In a world first in seabird translocation a tītī, or Cooks petrel, has successfully been born on mainland New Zealand in over 200 years.
The tītī chick was born on the Maungahururu Range near Napier.
The project started nine years ago when conservation group Poutiri Ao ō Tāne began a relocation programme to reintroduce Tītī to the mainland.
The birds now only nest on offshore sites like Te Hauturu-o-Toi or Little Barrier Island, Aotea or Great Barrier and Stewart Island.
Te Hauturu-o-Toi gifted 352 Tītī for the project.
Department of Conservation seabird specialist Graeme Taylor says he wasn’t sure if the project would work.
"When we first started there was definitely a level of trepidation,” he said.

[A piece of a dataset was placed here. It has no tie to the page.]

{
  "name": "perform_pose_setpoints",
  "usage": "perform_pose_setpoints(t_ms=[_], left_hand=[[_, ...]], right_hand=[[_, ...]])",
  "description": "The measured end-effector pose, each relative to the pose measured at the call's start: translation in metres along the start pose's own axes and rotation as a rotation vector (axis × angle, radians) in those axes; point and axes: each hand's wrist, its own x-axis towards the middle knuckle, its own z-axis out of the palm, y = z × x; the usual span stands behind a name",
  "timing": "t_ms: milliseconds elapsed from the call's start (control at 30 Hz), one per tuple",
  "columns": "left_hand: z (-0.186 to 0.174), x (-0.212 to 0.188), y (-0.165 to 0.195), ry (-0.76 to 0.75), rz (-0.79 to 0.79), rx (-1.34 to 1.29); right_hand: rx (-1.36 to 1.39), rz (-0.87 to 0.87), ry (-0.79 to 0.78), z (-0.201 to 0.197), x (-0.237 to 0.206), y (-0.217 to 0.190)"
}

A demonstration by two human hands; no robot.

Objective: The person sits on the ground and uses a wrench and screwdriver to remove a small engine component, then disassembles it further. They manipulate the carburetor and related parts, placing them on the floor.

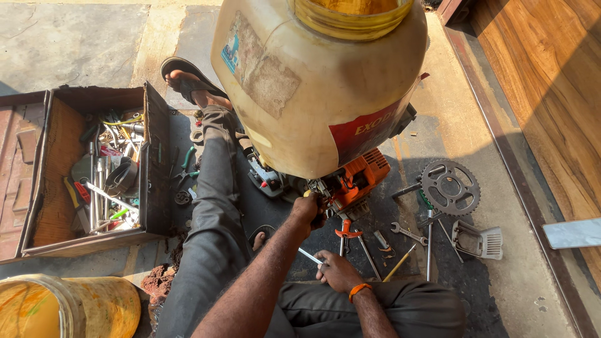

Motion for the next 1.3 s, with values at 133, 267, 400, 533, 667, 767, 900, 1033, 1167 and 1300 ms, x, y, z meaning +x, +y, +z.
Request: perform_pose_setpoints(t_ms=[133,267,400,533,667,767,900,1033,1167,1300], left_hand=[[-0.006,-0.004,0.001,0.047,-0.027,-0.051],[-0.003,-0.002,0.003,-0.015,0.026,-0.046],[0.003,0.000,0.006,0.046,0.009,-0.015],[0.000,-0.005,0.001,0.054,0.125,0.129],[-0.006,-0.009,-0.005,0.039,0.134,0.101],[-0.005,-0.005,-0.007,-0.001,0.123,0.058],[0.003,0.003,-0.004,0.042,0.080,0.024],[0.006,-0.001,-0.001,0.100,0.071,0.072],[-0.001,-0.008,-0.002,0.075,0.061,0.028],[-0.003,-0.002,-0.003,0.017,0.049,-0.019]], right_hand=[[0.019,0.008,-0.006,-0.001,-0.001,-0.001],[-0.004,0.018,-0.006,0.001,-0.001,-0.001],[-0.014,0.018,-0.017,0.000,0.000,-0.004],[-0.018,0.002,-0.002,-0.001,-0.001,-0.004],[-0.031,0.038,-0.014,-0.001,-0.003,-0.003],[-0.020,0.039,-0.015,0.000,-0.003,-0.005],[0.006,0.031,-0.015,-0.001,-0.003,-0.008],[0.001,0.026,-0.010,-0.002,-0.004,-0.006],[0.024,0.009,0.001,-0.001,-0.001,-0.002],[0.037,0.007,0.005,0.002,-0.001,-0.001]])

“This is the first experimental project in the world to shift seabirds well away from the coast up into the mountains and see whether we can change their behaviour from being a coastal bird to a mountain nest bird, which they were in the past," Taylor said.
DOC ranger Thalia Sachtleben says restoring the ecosystem to the land had been a huge driving force of the project.

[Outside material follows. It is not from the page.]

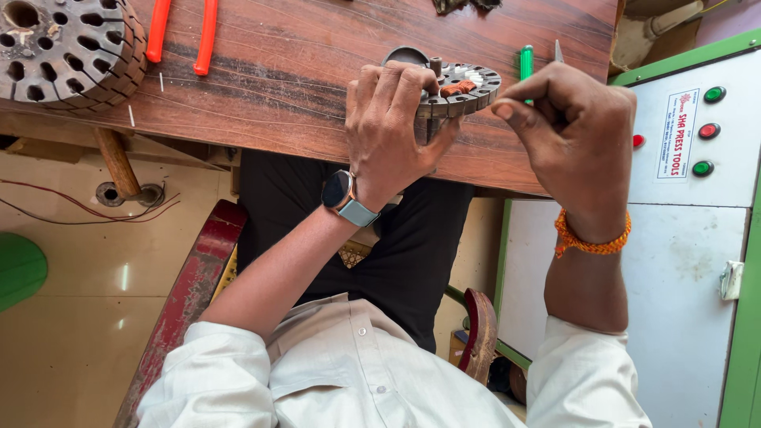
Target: The person inserts small white cylindrical components into the slots of a circular metal stator core held in a bench vise. The person uses both hands to place and press each component into position, working sequentially around the stator.
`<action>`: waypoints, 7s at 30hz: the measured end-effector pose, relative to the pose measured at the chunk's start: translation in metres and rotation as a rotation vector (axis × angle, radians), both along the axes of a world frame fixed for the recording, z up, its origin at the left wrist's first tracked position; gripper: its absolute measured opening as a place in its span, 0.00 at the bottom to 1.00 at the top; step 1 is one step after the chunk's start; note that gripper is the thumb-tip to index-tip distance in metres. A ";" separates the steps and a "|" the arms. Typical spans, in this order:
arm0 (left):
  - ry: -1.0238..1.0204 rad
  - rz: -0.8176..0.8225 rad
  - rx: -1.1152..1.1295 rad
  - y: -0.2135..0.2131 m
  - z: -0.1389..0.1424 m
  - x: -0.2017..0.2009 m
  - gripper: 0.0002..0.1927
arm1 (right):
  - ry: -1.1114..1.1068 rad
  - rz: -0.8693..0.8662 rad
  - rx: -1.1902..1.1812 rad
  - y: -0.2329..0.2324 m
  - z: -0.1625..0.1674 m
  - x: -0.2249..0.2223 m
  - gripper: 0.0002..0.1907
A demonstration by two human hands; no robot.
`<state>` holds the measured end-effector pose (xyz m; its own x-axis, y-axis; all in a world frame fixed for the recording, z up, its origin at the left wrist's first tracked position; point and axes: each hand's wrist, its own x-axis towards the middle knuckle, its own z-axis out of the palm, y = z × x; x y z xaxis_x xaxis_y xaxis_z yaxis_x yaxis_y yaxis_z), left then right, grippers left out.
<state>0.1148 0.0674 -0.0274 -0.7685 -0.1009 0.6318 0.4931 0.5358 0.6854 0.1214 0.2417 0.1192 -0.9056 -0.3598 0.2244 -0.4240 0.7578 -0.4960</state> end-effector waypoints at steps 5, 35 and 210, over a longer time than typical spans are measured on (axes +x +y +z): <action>-0.011 -0.010 -0.009 0.000 -0.002 0.000 0.24 | 0.043 0.030 -0.005 -0.010 -0.001 -0.029 0.08; -0.617 -0.971 0.554 -0.045 0.016 -0.077 0.14 | 0.008 0.084 0.022 -0.027 -0.013 -0.048 0.07; 0.037 -0.173 0.080 -0.014 -0.004 -0.011 0.20 | 0.348 -0.016 -0.112 0.028 -0.041 0.016 0.03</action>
<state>0.1040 0.0533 -0.0312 -0.7552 -0.0205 0.6552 0.5987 0.3855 0.7021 0.1378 0.2701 0.0782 -0.7732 -0.3020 0.5576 -0.5708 0.7147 -0.4044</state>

"They're a marine species so they bring all their marine nutrients onto the land, their poop basically, that's extra fertiliser for the land and the ecosystem just builds. It all helps to restore the land back to what it was," Sachtleben said.
The baby chick will fledge in mid-March and fly tens of thousands of kilometres, spending several years at sea fending for itself.
The team are confident the seabird will return to nest in the Maungahururu Range because it was born on site.